"Enter"a basıp içeriğe geçin

Buhari 6621

6621 Husayn ibn Abdirrahmân şöyle dedi: Ben Saîd ibn Cubeyr’in yanında idim, şöyle dedi: Bana İbn Abbâs radıyallahü anhüma tahdîs edip şöyle dedi: Peygamber (sallallahü aleyhi ve sellem) şöyle buyurdu: “Bütün ümmetler bana arz olunup gösterildi. Bir peygamber, yanına bir ümmet alıp geçiyordu. Bir peygamber, beraberinde bir toplulukla geçiyordu. Bir peygamber, beraberinde on kişiyle geçiyordu. Bir peygamber, beraberinde beş kişiyle geçiyordu. Bir peygamber de yalnız başına geçiyordu. Ben uzakta büyük bir karaltı gördüm de:

— Yâ Cibril!

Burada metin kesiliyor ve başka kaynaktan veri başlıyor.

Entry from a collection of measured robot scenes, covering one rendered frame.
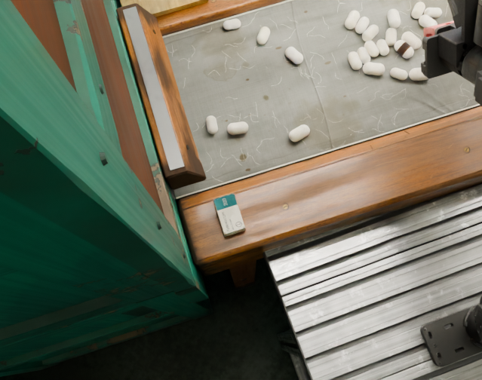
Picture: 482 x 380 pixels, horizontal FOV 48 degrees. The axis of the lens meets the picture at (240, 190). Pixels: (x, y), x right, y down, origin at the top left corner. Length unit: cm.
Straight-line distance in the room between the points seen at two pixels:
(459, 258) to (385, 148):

Bunlar benim ümmetim mi? diye sordum. O:

— Hayır değildir, lâkin şu ufka bak! dedi.

Ben oraya bakınca çok büyük bir karaltı gördüm.

Cibril:

— İşte bunlar senin ümmetindir. Bunların yetmiş bin olan öncüleri, üzerlerinde hiçbir hesâb ve azâb yoktur, dedi.

Ben:

— Niçin bunlara hesâb ve azâb yoktur? dedim. Cibril:

— Onlar ateşle dağlama tedavisi yapmazlar, rukye yapmazlar, eşya ve kuşlarla uğursuzluk inancına gitmezler, onlar ancak Rabb’lerine dayanıp güvenirlerdi, dedi”.

Peygamber bunu söyleyince Ukkâşe ibn Mıhsan kendisine doğru ayağa kalktı da:

— (Yâ Rasûlallah!) Beni onlardan kılması için Allah’a duâ ediver! dedi.

Rasûlüllah:

— “Yâ Allah! Bunu onlardan kıl!” diye duâ etti. Sonra O’na diğer bir adam kalktı da o da:

— Beni de onlardan kılması için Allah’a duâ ediver! dedi.

— “Bu hususta Ukkâşe senden öne geçti” buyurdu.